Slow Crypto Adoption Rate to Blame for Bear Market says Coinbase CEO Brian Armstrong
Coinbase CEO Acknowledges Slow Bitcoin Adoption Rate
Despite the constant fluctuations in the prices of Bitcoin, supporters of the world's first virtual currency are adamant that its use will become mainstream in the long run. This is according to the CEO of Coinbase, Brian Armstrong, who is confident that Bitcoin will overcome its worse and increase its mass adoption that is presently appalling.
Brian made the remarks on a TV interview conducted during the Bloomberg Players Technology Summit held in San Francisco, California. He noted that although the use of Bitcoin is growing, the pace at which it is increasing is not sufficient to mitigate the volatility of the digital currency. Precisely, Brian said that the process of mainstreaming the use of Bitcoin is going to be considerably lengthy. Armstrong added that most Bitcoin users use the coin in making online payments, and that its usage has to transcend beyond this and include physical shops for the adoption rates to increase.

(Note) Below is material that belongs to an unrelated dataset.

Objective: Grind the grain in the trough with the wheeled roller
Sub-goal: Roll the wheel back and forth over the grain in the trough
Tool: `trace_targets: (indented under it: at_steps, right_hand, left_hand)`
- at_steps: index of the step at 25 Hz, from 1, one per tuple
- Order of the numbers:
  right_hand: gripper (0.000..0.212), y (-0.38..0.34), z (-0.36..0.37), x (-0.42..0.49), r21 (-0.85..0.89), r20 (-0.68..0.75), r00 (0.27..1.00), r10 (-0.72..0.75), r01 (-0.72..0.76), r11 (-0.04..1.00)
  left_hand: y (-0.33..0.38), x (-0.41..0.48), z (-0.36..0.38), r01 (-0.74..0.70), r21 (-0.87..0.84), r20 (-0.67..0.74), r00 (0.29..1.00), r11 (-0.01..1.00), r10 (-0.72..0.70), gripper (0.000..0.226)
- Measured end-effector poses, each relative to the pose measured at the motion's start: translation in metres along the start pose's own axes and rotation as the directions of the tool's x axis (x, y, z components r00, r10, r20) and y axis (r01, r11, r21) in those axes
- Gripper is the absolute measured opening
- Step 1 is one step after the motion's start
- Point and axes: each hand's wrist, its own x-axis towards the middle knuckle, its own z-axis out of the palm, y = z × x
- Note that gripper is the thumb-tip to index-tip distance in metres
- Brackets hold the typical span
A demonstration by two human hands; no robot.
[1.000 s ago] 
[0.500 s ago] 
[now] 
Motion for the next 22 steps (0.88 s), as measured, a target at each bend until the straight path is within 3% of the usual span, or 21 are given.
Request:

Additionally, Brian compared Bitcoin's struggles to internet startups during the early days of the world wide web. In this regard, he attributed the volatility of digital assets to the high expectations placed on Bitcoin by its enthusiasts, as well as a variety of external factors. For this reason, its adoption continues to soar despite the recent plummeting in market value.
Earlier this month, the news revealing the impending collaboration between the coffee chain and leading tech companies such as Microsoft via Intercontinental Exchange excited crypto hobbyists. They believed that this signified the start of the mainstream acceptance of virtual currencies as a means of payment by real world physical stores. However, Starbucks, the store that Brian referred to in his example, quickly refuted the claims that it would start taking cryptocurrency payments. Instead, the company clarified that it serves as testing platform for digital currency payment solutions, rather than entirely accepting cryptocurrencies like Microsoft and Overstock.
In an interview with Motherboard, a representative of Starbucks reiterated that their company does not accept Bitcoin payments. Rather, they exchange the Bitcoin into Fiat currency (preferably the US dollar), which can then be used to buy goods at Starbucks. Another spokesperson seconded this stance, saying that customers cannot buy coffee using Bitcoin after the enterprise formed a collaboration with a nascent cryptocurrency project called Bakkt.
While the Starbucks reference is somewhat wrong, Brian is confident that physical stores will soon start accepting virtual currency payments. Armstrong also expressed optimism that countries that are experiencing economic crises will adopt cryptocurrencies as an alternative to their faltering fiat currencies. Specifically, he issued a three to five-year timeframe for the adoption of digital currencies in turmoiled economies such as Turkey's and Venezuela's.
Nonetheless, Brian acknowledged that the adoption rates need to increase for the values of digital assets to rise. He also concurred that favorable regulation has a vital role in the mainstreaming of virtual currencies.